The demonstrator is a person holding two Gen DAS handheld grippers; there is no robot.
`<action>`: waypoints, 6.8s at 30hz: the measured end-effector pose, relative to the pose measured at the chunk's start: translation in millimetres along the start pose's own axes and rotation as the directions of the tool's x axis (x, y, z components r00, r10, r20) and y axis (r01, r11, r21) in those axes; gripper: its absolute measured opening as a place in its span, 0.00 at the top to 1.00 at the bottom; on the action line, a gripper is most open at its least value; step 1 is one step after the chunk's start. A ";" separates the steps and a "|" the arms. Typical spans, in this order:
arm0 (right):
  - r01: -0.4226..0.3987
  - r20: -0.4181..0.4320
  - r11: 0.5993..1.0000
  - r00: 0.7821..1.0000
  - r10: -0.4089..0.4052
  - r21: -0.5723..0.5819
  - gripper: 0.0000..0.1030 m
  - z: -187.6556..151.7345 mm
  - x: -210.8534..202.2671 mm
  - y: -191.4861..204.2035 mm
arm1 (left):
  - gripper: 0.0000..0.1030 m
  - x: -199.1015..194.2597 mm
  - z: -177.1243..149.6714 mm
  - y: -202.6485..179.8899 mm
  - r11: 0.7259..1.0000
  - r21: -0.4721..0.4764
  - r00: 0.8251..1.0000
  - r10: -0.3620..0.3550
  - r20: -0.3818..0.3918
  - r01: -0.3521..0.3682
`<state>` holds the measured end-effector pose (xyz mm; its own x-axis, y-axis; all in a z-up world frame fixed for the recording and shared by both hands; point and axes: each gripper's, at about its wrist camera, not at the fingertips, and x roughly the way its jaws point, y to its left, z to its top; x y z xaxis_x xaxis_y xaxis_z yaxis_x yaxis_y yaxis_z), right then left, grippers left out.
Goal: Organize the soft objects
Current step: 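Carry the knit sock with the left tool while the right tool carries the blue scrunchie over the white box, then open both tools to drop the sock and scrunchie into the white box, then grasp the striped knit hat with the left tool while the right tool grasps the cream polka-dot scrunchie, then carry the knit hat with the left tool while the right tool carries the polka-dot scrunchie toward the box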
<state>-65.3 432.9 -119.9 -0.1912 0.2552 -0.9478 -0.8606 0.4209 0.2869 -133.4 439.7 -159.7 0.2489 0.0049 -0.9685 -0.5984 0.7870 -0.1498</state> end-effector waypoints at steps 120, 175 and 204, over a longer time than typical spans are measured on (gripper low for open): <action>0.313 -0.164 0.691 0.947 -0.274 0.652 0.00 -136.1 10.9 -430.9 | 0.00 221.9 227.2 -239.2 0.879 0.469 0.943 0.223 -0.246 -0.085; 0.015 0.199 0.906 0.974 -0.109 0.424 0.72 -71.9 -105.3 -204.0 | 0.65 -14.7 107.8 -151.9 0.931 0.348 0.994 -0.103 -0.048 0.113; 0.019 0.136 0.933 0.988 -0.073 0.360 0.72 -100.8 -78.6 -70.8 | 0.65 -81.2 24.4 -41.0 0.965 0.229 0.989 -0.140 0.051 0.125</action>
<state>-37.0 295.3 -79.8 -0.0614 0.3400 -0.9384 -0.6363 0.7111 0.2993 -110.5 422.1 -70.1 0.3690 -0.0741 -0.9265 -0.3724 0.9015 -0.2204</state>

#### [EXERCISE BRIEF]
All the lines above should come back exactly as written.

#### [OUTPUT FOR THIS EXERCISE]
The demonstrator is a person holding two Gen DAS handheld grippers; there is no robot.
`<action>`: waypoints, 6.8s at 30hz: the measured end-effector pose, relative to the pose measured at the chunk's start: translation in millimetres along the start pose's own axes and rotation as the directions of the tool's x axis (x, y, z components r00, r10, r20) and y axis (r01, r11, r21) in those axes; gripper: its absolute measured opening as a place in its span, 0.00 at the top to 1.00 at the bottom; on the action line, a gripper is most open at its least value; step 1 is one step after the chunk's start. A ";" separates the steps and a "|" the arms. Typical spans, in this order:
arm0 (right):
  - r01: -0.4226..0.3987
  - r20: -0.4181..0.4320
  - r11: 0.5993..1.0000
  - r00: 0.7821..1.0000
  - r10: -0.4089..0.4052
  - r21: -0.5723..0.5819
  - gripper: 0.0000..0.1030 m
  - z: -187.6556..151.7345 mm
  - x: -210.8534..202.2671 mm
  - y: -191.4861..204.2035 mm
arm1 (left):
  - gripper: 0.0000..0.1030 m
  - x: -199.1015..194.2597 mm
  - z: -177.1243..149.6714 mm
  - y: -202.6485..179.8899 mm
  - r11: 0.7259..1.0000
  - r21: -0.4721..0.4764
  - r00: 0.8251..1.0000
  - r10: -0.3620..0.3550
  - r20: -0.3818..0.3918
  - r01: -0.3521..0.3682
`<state>` holds the measured end-effector pose (xyz mm; its own x-axis, y-axis; all in a z-up world frame fixed for the recording and shared by both hands; point and axes: each gripper's, at about its wrist camera, not at the fingertips, and x roughly the way its jaws point, y to its left, z to its top; x y z xaxis_x xaxis_y xaxis_z yaxis_x yaxis_y yaxis_z), right then left, grippers left out.
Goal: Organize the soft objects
Current step: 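Carry the knit sock with the left tool while the right tool carries the blue scrunchie over the white box, then open both tools to drop the sock and scrunchie into the white box, then grasp the striped knit hat with the left tool while the right tool grasps the cream polka-dot scrunchie, then carry the knit hat with the left tool while the right tool carries the polka-dot scrunchie toward the box
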<state>-65.3 432.9 -119.9 -0.1912 0.2552 -0.9478 -0.8606 0.4209 0.2869 -133.4 439.7 -159.7 0.2489 0.0049 -0.9685 -0.5984 0.7870 -0.1498</state> end-effector waypoints at steps 120, 175 and 204, over a longer time than typical spans are measured on (gripper low for open): <action>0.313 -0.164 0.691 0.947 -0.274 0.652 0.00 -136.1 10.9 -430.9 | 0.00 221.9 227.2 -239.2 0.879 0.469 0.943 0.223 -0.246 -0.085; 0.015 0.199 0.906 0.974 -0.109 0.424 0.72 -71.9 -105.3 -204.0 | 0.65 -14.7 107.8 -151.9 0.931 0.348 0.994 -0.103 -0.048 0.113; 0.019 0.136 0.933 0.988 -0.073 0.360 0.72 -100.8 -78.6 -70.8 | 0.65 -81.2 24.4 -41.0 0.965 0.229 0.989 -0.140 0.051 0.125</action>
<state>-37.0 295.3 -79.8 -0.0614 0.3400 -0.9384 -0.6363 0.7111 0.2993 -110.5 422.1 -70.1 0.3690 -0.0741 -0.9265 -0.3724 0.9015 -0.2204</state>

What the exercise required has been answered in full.